É preciso o reconhecimento de seus projetos, que lhe trazem sustento e a aprovação pelo olhar do outro, e quando ela se debruça sobre o trabalho e recebe esse reconhecimento, vemos uma mulher cuja aparência lhe pesa menos, que respeita a liberdade de Beauvoir na relação que elas mantém, que abre espaço para que as pessoas se aproximem dela e até mesmo a desejem, e que não dá tanta importância quando alguém a abandona.
Leduc encontra um lugar no campo para viver, e é nesse lugar que ela está apaziguada, sem asfixia, sem ser a filha bastarda, sem estragos (Asfixia, A filha bastarda e Estragos são títulos de seus livros), escrevendo no final do filme, enquanto Beauvoir está na televisão falando do percurso de Leduc e da contribuição que ela fez às mulheres que, naquela altura (década de '60), já tinham a permissão para abrir conta em banco, sem o marido (exemplo mostrado no filme).

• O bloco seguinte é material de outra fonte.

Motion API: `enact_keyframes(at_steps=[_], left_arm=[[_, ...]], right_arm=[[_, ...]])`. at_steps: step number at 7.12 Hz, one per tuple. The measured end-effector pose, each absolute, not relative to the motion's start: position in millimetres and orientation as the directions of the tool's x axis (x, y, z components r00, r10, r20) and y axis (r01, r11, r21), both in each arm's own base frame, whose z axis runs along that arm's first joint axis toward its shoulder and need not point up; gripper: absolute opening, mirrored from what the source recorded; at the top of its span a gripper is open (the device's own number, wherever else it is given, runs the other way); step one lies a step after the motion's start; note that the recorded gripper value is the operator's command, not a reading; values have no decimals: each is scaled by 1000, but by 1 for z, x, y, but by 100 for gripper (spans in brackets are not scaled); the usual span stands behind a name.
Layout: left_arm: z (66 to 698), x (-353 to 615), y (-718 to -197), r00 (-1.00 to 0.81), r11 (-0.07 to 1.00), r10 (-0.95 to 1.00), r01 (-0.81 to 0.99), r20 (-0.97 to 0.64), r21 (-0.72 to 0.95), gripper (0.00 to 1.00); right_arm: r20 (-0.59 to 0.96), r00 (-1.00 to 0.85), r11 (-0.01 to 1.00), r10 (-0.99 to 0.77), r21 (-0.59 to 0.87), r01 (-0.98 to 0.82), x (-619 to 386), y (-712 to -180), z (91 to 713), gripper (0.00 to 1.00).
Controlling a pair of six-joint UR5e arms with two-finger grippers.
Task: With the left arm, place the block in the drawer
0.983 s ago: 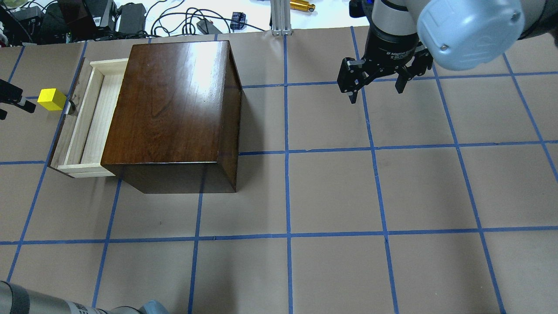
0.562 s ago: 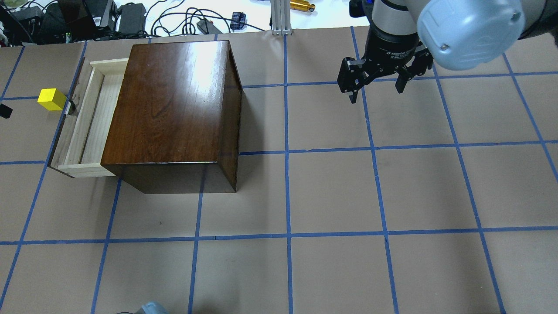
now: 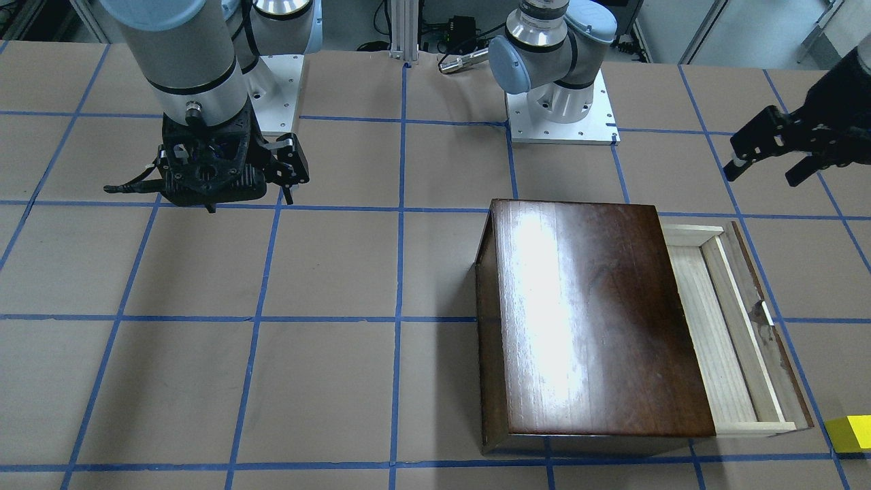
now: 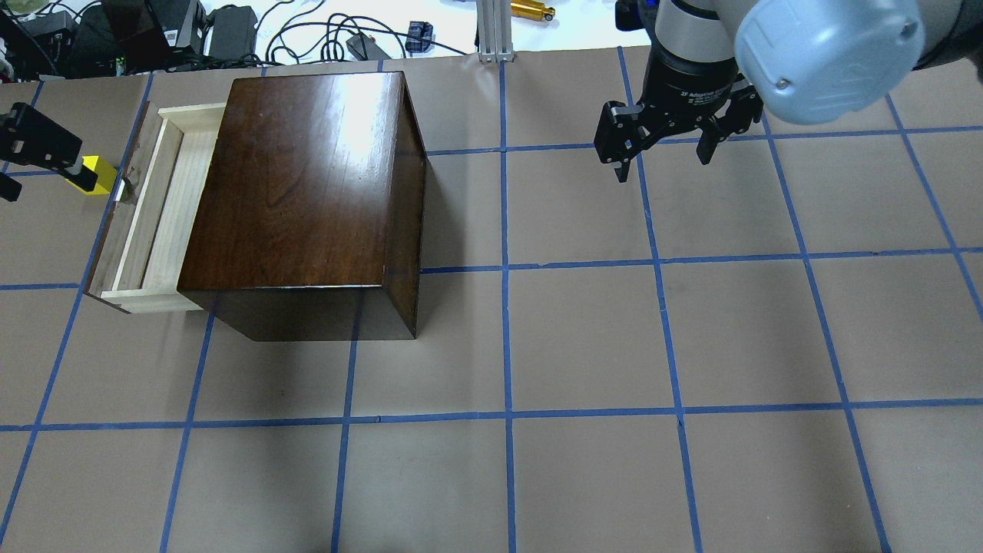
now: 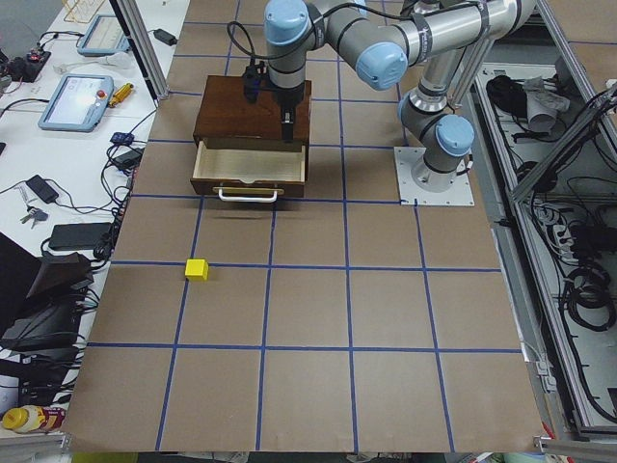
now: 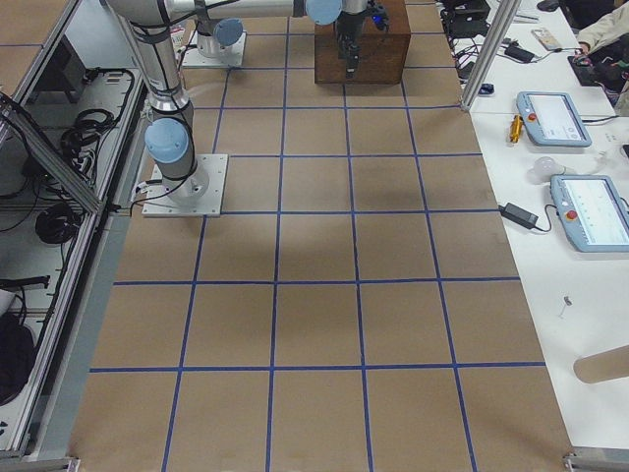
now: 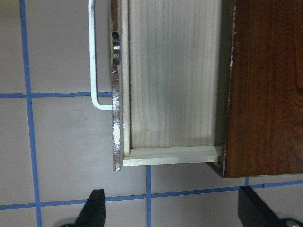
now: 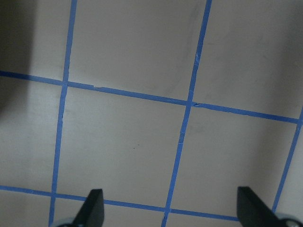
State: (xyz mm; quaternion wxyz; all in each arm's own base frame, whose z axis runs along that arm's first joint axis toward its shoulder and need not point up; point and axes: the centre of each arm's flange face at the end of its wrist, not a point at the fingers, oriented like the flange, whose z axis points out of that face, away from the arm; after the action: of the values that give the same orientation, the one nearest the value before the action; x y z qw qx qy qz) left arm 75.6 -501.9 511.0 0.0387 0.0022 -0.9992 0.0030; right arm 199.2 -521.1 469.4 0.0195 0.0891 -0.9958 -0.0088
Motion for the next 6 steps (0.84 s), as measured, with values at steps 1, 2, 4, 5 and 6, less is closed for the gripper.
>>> enact_keyframes(at_steps=[1,2,4,5,6], left_arm=[[513,34,-509,-999,1000,1,1,54,-13,100],[513,-7,-513,-999,1000,-7,-8,43,-26,100],[511,-75,-515,-1000,999,0,0,-1,-46,100],[509,-95,-515,-1000,999,12,13,-17,-53,100],[508,-105,-515,-1000,998,20,22,-23,-58,100]], right_arm=[[37,-983,984,-178,21,-177,199,-521,469,100],[37,-983,984,-178,21,-177,199,-521,469,100],[37,-983,984,-178,21,-178,199,-521,469,100],[37,-983,984,-179,21,-178,199,-521,469,100],[37,-983,984,-179,21,-178,199,-521,469,100]])
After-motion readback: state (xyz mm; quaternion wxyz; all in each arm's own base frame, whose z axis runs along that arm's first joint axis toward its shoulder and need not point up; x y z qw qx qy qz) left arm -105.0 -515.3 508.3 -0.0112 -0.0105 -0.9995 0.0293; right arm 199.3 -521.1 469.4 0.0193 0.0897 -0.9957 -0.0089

Vejo no final do filme uma lente feminista, que exalta toda e qualquer emancipação da mulher, por meio do trabalho, do coletivo, da amizade entre duas mulheres, da literatura a partir de confissões íntimas que falam com e por muitas outras mulheres. Sozinha, Leduc existia enquanto mulher feia e assim insistia em mostrar-se ao mundo. Beauvoir a força a deixar de lado a má-fé da feiúra e a assumir a própria existência para além do seu corpo, a fazer de si o que não seja “a mulher feia”. A feiúra de Leduc não está em absoluto no seu rosto, mas está nos maus tratos às mulheres solteiras que recusam o casamento, às mulheres lésbicas, às mulheres que abortam; a feiúra de Leduc é construída pela sociedade que a convence a assumi-la, e é escutando Beauvoir que ela vira a mesa e desconstrói a sua feiúra ao expor a sua singularidade: a sua sexualidade, e a sua vontade de não casar e de não ser mãe, como escolhas de qualquer mulher, de muitas mulheres, que se tornam feias aos olhos da moral dominante. É nesse momento que o penteado, as roupas e a maquiagem de Leduc mudam; ao meu ver, ficam mais harmoniosos e mais bonitos, mas longe de tentar impor à mulher um modelo de aparência para que ela fique bonita, prefiro entender que ver uma Leduc bonita na tela corresponde a um tornar-se bonita – independente de como se dá esse tornar-se – que representa um tornar-se o que quiser, deixando assim de existir enquanto mulher feia.